Career Magazine

I Have Some Blogging Tips, If Anyone’s Interested

By Howtobejobless @howtobejobless

This week, I took part in Volunteering Week at the Guardian. We had a visit from the bright young folks at Live Magazine and I subjected them to my thoughts on how to blog for an audience. Here’s what I told them.

Immortalised in art! The Guardian Volunteer Week mural

Immortalised in art! The Guardian Volunteer Week mural

First of all, why should you listen to me? That’s a good question to ask yourself when anyone gives you advice, especially on your career. The endless listicles of do’s and don’ts regarding your CV, interview technique and especially blogging, often come from someone no more experienced than you. In this case, I’ve been running this blog for a year and a half and it got me a job. But check it out and see if you like it before you go casting me in the role of Advice Giver.

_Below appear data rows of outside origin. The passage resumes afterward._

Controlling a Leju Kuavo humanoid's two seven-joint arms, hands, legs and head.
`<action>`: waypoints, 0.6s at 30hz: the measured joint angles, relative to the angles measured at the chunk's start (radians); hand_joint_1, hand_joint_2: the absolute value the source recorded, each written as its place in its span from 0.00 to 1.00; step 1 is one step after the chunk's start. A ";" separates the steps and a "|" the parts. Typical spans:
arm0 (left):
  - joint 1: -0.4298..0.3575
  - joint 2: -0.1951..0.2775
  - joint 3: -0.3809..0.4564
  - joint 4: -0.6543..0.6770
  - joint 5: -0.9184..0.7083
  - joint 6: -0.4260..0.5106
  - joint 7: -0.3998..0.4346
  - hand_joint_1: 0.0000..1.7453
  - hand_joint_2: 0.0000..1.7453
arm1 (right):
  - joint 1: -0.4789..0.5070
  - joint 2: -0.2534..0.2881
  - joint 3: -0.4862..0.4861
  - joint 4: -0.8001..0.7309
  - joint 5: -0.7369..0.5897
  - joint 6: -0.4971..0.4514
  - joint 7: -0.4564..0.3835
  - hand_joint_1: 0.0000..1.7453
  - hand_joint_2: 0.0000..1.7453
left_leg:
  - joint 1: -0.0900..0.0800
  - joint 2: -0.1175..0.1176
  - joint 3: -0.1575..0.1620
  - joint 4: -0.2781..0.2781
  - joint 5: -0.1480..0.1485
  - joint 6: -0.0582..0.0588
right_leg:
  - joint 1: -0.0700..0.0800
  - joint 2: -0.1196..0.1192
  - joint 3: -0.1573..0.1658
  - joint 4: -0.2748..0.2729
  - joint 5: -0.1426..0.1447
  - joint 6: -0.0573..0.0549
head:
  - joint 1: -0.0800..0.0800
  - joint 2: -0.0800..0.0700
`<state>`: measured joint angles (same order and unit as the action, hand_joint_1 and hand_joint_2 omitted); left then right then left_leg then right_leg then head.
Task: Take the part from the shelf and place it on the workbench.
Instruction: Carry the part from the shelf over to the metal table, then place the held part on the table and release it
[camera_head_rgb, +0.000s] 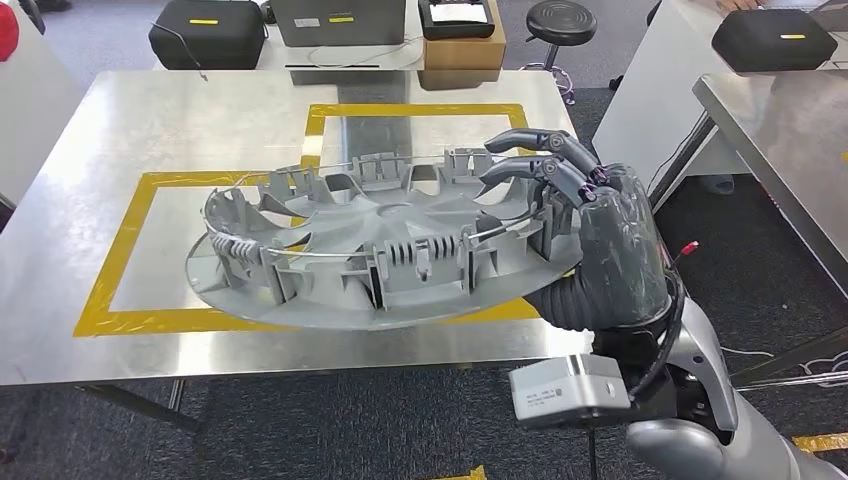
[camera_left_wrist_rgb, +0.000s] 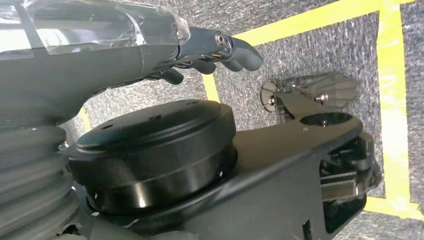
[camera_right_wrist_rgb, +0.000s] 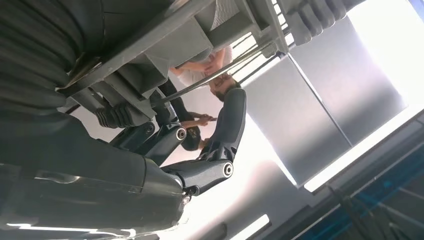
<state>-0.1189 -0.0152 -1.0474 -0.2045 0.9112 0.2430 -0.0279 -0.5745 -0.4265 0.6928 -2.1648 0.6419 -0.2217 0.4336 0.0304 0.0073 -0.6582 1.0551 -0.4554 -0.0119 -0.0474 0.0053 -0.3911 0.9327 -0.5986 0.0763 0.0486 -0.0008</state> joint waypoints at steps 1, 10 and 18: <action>0.000 0.000 0.000 0.000 -0.006 -0.002 0.004 0.00 1.00 | -0.018 0.003 0.007 0.018 -0.016 0.009 0.004 1.00 1.00 | 0.000 0.002 0.000 0.000 0.000 0.000 | 0.000 0.001 0.000 0.000 0.000 0.000 | 0.000 0.000; -0.005 0.008 -0.001 0.000 -0.024 0.003 0.007 0.00 1.00 | -0.130 0.044 0.069 0.173 -0.080 0.049 0.018 1.00 1.00 | -0.001 0.008 0.001 -0.002 0.000 0.000 | 0.000 0.005 -0.001 0.000 0.001 -0.001 | -0.001 0.000; -0.021 0.015 -0.002 0.000 -0.047 -0.016 -0.018 0.00 1.00 | -0.241 0.108 0.152 0.376 -0.145 0.167 0.069 1.00 1.00 | -0.002 0.011 0.002 -0.005 0.001 -0.001 | 0.001 0.006 -0.002 0.000 0.001 -0.001 | -0.003 0.000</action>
<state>-0.1401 0.0001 -1.0492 -0.2045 0.8644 0.2273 -0.0458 -0.8151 -0.3188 0.8447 -1.7884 0.4970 -0.0543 0.5025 0.0284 0.0179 -0.6562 1.0502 -0.4547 -0.0131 -0.0465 0.0114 -0.3928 0.9331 -0.5975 0.0749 0.0458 -0.0008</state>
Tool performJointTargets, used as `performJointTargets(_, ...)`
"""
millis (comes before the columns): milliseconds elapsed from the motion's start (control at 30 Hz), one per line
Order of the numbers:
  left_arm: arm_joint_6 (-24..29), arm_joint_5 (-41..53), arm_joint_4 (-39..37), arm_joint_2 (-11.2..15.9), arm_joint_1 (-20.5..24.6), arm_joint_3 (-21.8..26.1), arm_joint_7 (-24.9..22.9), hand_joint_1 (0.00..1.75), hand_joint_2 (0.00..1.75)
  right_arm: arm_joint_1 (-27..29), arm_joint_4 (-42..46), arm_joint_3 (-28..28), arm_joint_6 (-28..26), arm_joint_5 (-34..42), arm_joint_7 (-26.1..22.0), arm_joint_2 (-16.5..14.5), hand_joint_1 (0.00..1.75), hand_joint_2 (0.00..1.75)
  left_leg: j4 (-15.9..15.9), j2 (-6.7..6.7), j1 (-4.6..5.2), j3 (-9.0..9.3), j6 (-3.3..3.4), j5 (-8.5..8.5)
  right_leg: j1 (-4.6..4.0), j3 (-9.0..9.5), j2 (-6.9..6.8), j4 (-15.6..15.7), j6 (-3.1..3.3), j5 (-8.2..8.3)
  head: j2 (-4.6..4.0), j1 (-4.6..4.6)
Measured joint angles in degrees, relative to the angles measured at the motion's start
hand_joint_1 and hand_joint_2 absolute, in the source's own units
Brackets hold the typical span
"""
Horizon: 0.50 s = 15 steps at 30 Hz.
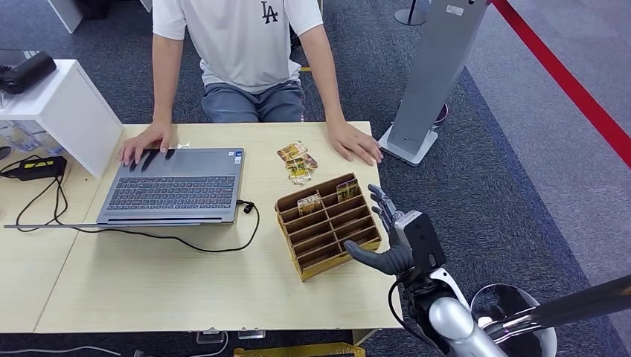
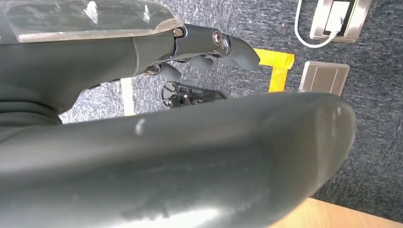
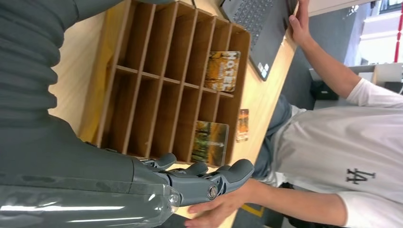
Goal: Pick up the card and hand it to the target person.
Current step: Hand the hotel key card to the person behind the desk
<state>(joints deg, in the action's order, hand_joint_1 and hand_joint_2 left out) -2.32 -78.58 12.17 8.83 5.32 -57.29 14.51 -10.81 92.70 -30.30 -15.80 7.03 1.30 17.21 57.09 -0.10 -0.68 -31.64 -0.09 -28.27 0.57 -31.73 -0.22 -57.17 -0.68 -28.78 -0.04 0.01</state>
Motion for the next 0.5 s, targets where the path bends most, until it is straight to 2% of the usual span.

So, my two cents on blogging:

Writing your own blog is basically appointing yourself both columnist and editor. These are essentially opposite jobs – one is all ego, the other is zero ego. One thing to master when writing your own blog is not getting pulled too far in either direction. Your voice and the voices of others both need to come into it.

What do I mean? I’ll give you some examples of blogs we’ve all seen:

Blogs with too much ego:

“I’m Colin and here are my favorite films in order.” Nobody cares. Not even Colin’s mom.

“There has been a news event! Here’s what I think about it.” Why would we read this over the opinion of an experienced columnist, commentator or established know-it-all?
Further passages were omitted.